**WORK REQUEST:** Word for word, transcribe the data below from the line with "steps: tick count" to the line with "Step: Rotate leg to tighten", keeping both of those lines.

**STORED DATA:**

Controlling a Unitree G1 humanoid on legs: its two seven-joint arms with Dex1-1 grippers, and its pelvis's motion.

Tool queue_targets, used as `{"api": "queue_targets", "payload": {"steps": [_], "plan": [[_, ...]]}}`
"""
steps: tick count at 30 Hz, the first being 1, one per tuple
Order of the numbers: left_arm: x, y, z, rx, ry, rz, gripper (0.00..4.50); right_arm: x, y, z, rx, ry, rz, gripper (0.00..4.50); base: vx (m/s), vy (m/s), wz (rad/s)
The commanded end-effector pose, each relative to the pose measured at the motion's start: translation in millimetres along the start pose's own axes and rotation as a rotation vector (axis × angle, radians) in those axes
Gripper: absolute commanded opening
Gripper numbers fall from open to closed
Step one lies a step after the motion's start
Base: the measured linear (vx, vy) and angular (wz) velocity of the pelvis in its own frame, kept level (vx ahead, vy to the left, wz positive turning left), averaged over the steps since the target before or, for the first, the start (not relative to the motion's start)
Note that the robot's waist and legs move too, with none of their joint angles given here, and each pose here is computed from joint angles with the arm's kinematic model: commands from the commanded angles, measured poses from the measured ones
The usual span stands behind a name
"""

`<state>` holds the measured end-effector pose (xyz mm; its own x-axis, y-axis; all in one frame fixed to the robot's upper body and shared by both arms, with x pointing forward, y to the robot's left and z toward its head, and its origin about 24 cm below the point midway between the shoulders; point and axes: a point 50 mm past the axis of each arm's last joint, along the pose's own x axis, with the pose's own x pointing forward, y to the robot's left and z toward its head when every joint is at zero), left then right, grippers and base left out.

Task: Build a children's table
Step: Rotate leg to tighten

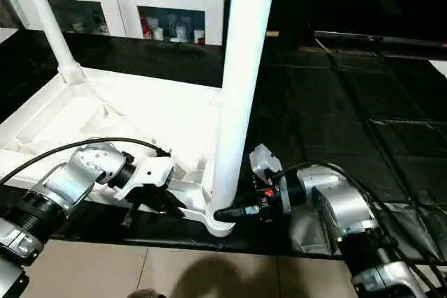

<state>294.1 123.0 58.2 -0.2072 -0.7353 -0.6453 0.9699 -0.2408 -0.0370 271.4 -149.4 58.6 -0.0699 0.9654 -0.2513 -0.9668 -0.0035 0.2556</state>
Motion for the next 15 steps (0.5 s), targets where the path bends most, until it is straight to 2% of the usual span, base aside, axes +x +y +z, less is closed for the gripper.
{"api": "queue_targets", "payload": {"steps": [1, 7, 9, 11, 12, 15], "plan": [[9.9, -1.8, -0.2, -0.006, 0.012, -0.056, 0.00, 3.6, 0.7, 1.3, 0.014, -0.005, 0.033, 2.22, 0.000, 0.000, 0.00], [10.3, 7.4, 5.6, -0.111, -0.052, 0.031, 0.00, 10.4, 1.3, -2.3, 0.029, -0.045, -0.056, 2.11, 0.000, 0.000, 0.00], [13.6, 18.1, 14.9, -0.180, -0.112, 0.133, 0.00, 24.2, -7.2, -6.9, 0.057, -0.040, -0.251, 2.10, 0.000, 0.000, 0.00], [13.8, 18.6, 15.2, -0.182, -0.114, 0.138, 0.00, 24.8, -7.7, -6.9, 0.057, -0.041, -0.259, 2.08, 0.000, 0.000, 0.00], [16.2, 26.6, 19.3, -0.219, -0.131, 0.214, 0.00, 34.6, -15.5, -4.2, 0.067, -0.065, -0.371, 2.04, 0.000, 0.000, 0.00], [19.4, 35.5, 23.0, -0.264, -0.147, 0.304, 0.00, 45.6, -24.7, 1.0, 0.099, -0.095, -0.489, 2.02, 0.000, 0.000, 0.00]]}}
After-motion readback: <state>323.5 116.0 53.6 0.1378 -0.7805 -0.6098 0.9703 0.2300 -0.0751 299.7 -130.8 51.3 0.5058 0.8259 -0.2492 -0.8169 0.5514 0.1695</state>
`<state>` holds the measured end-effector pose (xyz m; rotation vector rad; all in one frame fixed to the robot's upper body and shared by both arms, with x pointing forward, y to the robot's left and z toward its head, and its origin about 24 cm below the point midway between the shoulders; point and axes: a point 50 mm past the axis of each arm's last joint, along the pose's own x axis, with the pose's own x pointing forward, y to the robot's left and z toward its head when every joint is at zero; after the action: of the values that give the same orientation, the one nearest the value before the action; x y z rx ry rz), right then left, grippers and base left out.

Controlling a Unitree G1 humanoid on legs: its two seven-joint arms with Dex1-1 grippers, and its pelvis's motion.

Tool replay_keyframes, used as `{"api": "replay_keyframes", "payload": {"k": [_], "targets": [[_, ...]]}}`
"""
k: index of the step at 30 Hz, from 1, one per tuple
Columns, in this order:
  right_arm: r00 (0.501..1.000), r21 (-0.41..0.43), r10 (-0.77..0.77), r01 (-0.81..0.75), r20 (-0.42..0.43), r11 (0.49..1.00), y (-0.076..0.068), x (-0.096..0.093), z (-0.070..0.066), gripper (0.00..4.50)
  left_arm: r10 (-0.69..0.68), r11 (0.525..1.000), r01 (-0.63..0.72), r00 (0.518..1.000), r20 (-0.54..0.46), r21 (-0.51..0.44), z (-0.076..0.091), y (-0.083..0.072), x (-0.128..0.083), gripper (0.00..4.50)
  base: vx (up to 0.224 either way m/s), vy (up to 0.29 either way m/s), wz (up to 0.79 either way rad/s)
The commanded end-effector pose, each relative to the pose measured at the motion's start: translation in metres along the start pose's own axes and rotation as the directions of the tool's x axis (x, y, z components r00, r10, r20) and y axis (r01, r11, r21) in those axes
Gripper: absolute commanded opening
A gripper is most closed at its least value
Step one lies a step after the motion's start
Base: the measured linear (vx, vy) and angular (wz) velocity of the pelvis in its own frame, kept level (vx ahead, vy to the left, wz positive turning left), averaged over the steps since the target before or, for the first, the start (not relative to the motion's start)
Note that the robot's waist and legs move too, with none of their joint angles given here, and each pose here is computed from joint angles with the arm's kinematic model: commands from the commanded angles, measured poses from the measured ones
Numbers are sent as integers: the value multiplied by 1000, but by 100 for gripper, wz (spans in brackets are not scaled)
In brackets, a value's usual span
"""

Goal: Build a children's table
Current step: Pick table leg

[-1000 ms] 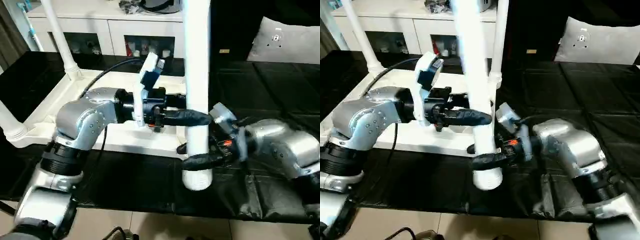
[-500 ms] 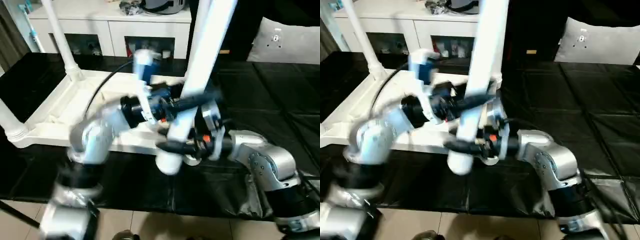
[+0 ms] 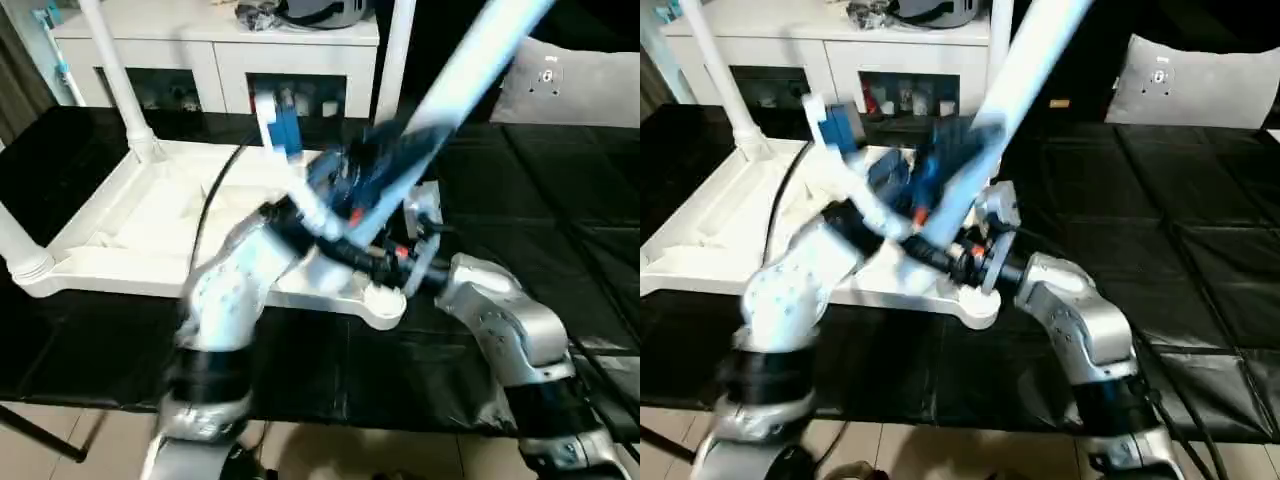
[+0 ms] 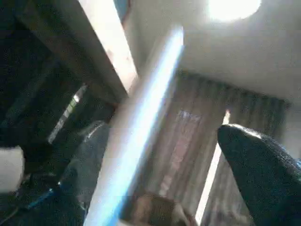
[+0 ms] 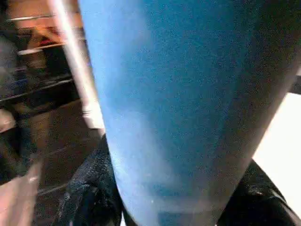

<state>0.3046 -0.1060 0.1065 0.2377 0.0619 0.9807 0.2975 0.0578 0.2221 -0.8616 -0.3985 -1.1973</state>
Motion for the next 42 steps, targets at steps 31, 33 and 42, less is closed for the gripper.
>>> {"api": "replay_keyframes", "payload": {"k": [31,33,42], "targets": [[824,-70,-555,551,-115,832,-32,-56,3,191,197,887,300,442,-875,351,-39,85,-113,424,0,0,0],[819,-68,-566,562,-100,825,-33,-57,4,191,194,889,307,419,-887,339,-41,86,-115,424,0,0,0],[815,-77,-567,562,-116,823,-29,-58,2,191,169,901,330,335,-927,283,-42,90,-125,424,0,0,0]]}}
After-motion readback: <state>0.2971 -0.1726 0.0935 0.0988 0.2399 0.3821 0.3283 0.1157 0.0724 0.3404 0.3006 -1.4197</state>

**EXERCISE OUTPUT:**
steps: tick count at 30 Hz, the first being 1, one per tuple
Order of the numbers: left_arm: x, y, z, rx, ry, rz, gripper (0.00..4.50); right_arm: x, y, z, rx, ry, rz, gripper (0.00..4.50); base: vx (m/s), vy (m/s), wz (rad/s)
The commanded end-effector pose, each relative to the pose measured at the motion's start: translation in millimetres along the start pose's own axes and rotation as a rotation vector (axis × angle, radians) in those axes
Gripper: absolute commanded opening
Gripper numbers fall from open to closed
Step one lies a step after the motion's start
Base: the measured linear (vx, vy) and angular (wz) velocity of the pelvis in its own frame, kept level (vx ahead, vy to the left, wz positive turning left), averaged over the steps since the target before or, for the first, the start (not relative to the motion's start)
Note that the robot's waist and legs move too, with none of their joint angles given here, and each pose here is computed from joint angles with the arm's kinematic model: commands from the commanded angles, measured poses from the measured ones
The usual span stands behind a name
"""

`<state>` holds the measured end-effector pose (xyz mm; its own x-axis, y-axis; all in one frame fixed to the robot's upper body and shared by both arms, with x pointing forward, y to the robot's left and z toward its head, and its origin about 24 cm below the point midway between the shoulders; point and axes: a point 50 mm past the axis of each arm's last joint, along the pose's own x axis, with the pose's own x pointing forward, y to the robot's left and z toward its head when every joint is at zero), left then right, grippers and base left out.

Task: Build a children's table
Step: Rotate leg to tighten

For this exercise, nothing more remains to be done.